**ABOUT THIS TASK**.
Repeat exactly the lines below that lie between the line with "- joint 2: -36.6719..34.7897" and the line with "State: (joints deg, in", counting both of those lines as part of the answer.

Extracted records
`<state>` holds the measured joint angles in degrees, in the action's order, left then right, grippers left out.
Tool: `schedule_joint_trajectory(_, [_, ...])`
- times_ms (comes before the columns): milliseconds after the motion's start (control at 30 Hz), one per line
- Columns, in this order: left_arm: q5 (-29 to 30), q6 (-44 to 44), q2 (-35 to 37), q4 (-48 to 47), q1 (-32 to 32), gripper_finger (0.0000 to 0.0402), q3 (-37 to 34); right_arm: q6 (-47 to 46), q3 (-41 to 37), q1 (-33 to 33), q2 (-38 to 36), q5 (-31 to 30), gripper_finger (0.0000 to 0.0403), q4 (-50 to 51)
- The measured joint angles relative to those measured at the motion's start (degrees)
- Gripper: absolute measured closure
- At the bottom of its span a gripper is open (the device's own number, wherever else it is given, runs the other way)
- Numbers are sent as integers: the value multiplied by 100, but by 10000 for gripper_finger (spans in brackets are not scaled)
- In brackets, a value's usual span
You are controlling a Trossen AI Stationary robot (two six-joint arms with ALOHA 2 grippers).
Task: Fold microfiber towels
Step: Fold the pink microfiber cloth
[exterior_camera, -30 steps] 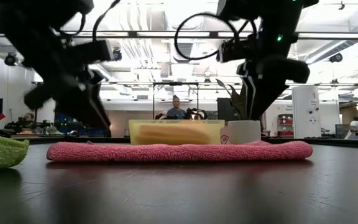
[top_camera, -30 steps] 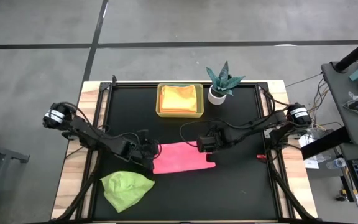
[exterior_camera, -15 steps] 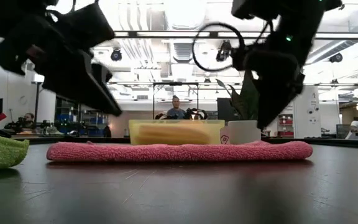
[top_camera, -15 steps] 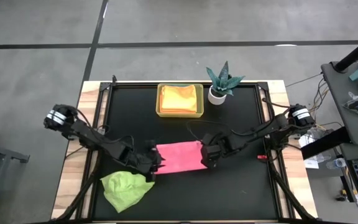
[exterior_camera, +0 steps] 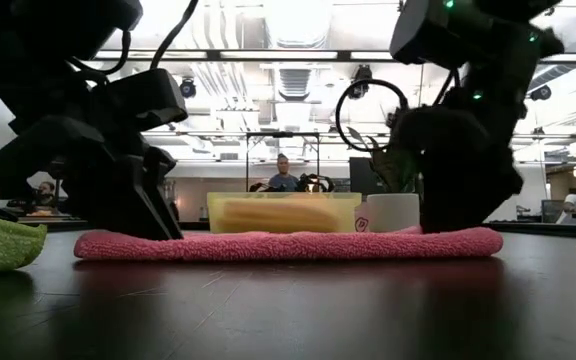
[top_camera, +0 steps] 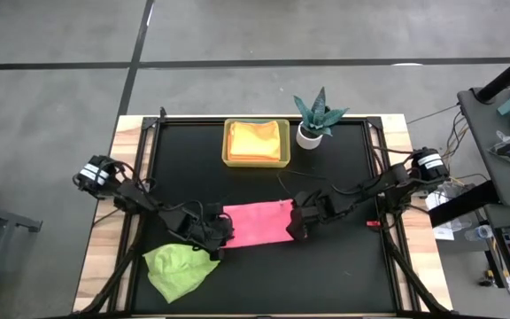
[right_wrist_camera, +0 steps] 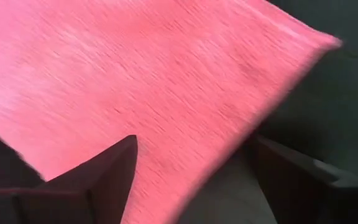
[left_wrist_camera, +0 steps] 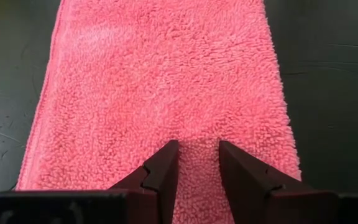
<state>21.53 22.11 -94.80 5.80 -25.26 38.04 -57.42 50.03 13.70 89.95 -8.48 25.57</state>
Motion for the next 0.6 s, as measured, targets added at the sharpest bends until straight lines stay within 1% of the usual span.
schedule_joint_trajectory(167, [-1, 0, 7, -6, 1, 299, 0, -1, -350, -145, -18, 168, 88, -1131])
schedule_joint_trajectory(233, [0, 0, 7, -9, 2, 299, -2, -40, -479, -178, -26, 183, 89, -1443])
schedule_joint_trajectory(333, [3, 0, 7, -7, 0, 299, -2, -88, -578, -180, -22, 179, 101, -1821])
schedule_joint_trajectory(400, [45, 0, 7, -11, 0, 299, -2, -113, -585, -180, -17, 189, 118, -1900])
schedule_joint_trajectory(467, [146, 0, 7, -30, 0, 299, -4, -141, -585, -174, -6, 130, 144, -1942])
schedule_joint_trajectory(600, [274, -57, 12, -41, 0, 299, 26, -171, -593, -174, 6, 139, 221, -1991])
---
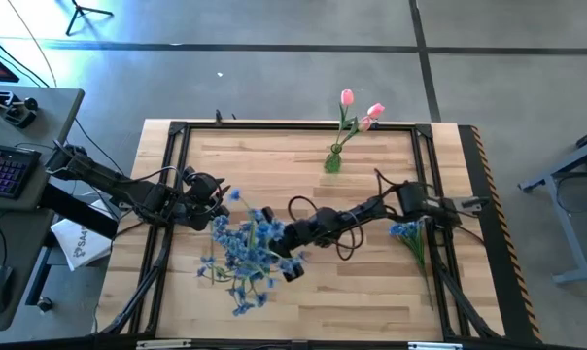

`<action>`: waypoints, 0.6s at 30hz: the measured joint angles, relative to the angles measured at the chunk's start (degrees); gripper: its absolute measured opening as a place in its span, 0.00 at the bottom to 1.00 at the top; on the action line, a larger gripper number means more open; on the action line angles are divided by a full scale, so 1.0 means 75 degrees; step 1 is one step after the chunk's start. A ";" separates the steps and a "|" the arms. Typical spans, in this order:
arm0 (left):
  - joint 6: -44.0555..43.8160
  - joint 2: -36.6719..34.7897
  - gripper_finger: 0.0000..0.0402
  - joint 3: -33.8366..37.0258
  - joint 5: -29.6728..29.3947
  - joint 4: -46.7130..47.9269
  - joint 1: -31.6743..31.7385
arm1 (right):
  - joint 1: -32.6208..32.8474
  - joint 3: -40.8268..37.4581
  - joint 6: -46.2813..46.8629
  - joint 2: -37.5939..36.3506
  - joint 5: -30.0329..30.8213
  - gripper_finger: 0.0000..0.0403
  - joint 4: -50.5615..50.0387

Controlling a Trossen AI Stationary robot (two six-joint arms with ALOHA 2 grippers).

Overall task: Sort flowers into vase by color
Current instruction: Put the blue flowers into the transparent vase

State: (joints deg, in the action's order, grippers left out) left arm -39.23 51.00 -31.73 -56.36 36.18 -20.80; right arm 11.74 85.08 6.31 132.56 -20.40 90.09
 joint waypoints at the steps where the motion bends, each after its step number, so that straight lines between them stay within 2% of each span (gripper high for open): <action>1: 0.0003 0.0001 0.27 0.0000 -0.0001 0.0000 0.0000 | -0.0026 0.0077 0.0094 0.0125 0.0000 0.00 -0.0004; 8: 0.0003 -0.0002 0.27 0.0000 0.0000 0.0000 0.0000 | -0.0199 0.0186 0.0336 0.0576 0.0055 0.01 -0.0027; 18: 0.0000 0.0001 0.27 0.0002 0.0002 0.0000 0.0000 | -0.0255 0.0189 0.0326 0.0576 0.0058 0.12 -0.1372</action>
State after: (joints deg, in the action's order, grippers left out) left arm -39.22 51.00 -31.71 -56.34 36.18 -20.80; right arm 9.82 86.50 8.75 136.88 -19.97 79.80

**ANSWER SPACE**.
  - joint 2: -36.6719..34.7897
  - gripper_finger: 0.0000..0.0402
  - joint 3: -33.8366..37.0258
  - joint 5: -29.6728..29.3947
  - joint 4: -46.7130..47.9269
  - joint 1: -31.6743..31.7385
arm1 (right):
  - joint 1: -32.6208..32.8474
  - joint 3: -40.8268..37.4581
  - joint 6: -46.2813..46.8629
  - joint 2: -37.5939..36.3506
  - joint 5: -30.0329..30.8213
  - gripper_finger: 0.0000..0.0403
  - joint 4: -50.5615..50.0387

Controlling a Trossen AI Stationary robot (two six-joint arms with ALOHA 2 grippers).

Overall task: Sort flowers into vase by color
Current instruction: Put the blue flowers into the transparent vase

State: (joints deg, in the action's order, grippers left out) left arm -39.23 51.00 -31.73 -56.36 36.18 -20.80; right arm 11.74 85.08 6.31 132.56 -20.40 90.09

There is nothing further to this answer.